Des rencontres, un récit dessiné

En mai 2023, le gouvernement présentait son projet de loi pour une industrie verte. Toujours plus compétitive, l’industrie désirée par le gouvernement n’a de vert que le nom… Dans cette loi finalement adoptée en octobre, aucune mention des ressources limitées de notre monde, aucune prise en compte des salarié·es sur le dos desquels repose pourtant l’appareil productif… Le gouvernement semble en fait davantage préoccupé par le climat des affaires que par la transformation sociale et écologique de notre avenir économique. Il est pourtant possible de relocaliser, de re-territorialiser notre industrie, en prenant soin des emplois et de la santé humaine mais aussi du sol, de l’air, de l’eau et plus largement du vivant. Pour le montrer, j’ai décidé d’engager un Tour de France, et d’aller à la rencontre des entrepreneurs, des salariés, des chercheurs, des citoyens et des étudiants – toutes et tous de véritables innovateurs – qui agissent déjà en questionnant nos modes de production et de consommation.

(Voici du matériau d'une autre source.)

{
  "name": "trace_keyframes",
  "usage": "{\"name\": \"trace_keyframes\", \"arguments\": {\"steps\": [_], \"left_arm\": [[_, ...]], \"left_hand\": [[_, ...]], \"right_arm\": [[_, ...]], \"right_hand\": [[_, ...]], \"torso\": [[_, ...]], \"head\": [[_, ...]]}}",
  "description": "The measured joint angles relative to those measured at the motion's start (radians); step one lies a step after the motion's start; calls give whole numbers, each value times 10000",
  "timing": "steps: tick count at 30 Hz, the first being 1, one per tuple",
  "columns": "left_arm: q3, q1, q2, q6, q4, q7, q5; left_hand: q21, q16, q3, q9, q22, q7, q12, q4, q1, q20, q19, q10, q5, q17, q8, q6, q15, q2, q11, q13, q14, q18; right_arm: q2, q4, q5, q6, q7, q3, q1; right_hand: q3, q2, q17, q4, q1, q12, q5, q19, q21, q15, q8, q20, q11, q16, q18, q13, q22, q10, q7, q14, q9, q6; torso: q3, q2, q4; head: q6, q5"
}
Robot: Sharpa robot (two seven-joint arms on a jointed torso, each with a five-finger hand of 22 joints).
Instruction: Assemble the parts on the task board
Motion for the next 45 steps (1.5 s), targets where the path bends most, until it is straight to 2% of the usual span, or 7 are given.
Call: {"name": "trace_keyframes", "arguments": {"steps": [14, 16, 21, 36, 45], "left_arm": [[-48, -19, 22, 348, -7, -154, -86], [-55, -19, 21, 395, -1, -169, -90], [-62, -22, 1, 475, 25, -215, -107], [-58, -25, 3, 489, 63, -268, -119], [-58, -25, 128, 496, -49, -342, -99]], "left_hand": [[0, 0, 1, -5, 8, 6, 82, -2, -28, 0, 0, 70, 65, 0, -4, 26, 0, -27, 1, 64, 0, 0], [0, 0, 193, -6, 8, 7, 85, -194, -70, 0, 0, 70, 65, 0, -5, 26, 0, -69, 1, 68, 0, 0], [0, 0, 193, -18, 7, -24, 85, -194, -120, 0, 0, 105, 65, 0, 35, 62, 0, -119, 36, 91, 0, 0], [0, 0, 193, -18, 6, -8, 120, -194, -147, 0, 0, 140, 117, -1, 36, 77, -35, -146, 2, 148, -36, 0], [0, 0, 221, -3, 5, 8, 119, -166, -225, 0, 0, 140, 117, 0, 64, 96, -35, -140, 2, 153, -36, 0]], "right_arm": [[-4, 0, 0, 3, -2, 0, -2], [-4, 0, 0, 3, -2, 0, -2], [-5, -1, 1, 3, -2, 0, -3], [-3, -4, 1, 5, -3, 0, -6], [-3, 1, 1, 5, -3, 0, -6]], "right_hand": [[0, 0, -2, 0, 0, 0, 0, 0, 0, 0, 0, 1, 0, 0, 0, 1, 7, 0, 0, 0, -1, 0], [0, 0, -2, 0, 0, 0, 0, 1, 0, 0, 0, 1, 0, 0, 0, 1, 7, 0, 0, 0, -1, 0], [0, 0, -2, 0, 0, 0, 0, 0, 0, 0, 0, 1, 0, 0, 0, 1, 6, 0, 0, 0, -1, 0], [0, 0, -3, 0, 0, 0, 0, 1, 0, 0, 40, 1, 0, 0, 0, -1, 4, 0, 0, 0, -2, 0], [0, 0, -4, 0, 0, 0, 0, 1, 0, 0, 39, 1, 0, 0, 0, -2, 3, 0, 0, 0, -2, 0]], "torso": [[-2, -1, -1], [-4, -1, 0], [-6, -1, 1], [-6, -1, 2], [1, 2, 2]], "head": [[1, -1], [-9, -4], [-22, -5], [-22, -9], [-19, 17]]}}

Cette tournée se déroule sous la forme d’une enquête de terrain, pour trouver des réponses aux défis de notre temps et chercher les voies d’une réindustrialisation réellement verte, coopérative et démocratique.

 

Retour sur une loi Industrie verte qui n’a de verte que le nom

Retour sur une loi Industrie verte qui n’a de verte que le nom

Le 24 octobre 2023, après un débat parlementaire express qui n’aura pas laissé de temps à un véritable débat d’idées, la loi pour une Industrie verte proposée par le gouvernement a été promulguée. Lors du vote des députés à l’Assemblée nationale quelques semaines plus tôt, je me suis opposé à ce texte car j’estime qu’il est une terrible occasion manquée d’adresser les enjeux sociaux et environnementaux auxquels est confrontée aujourd’hui l’industrie en France.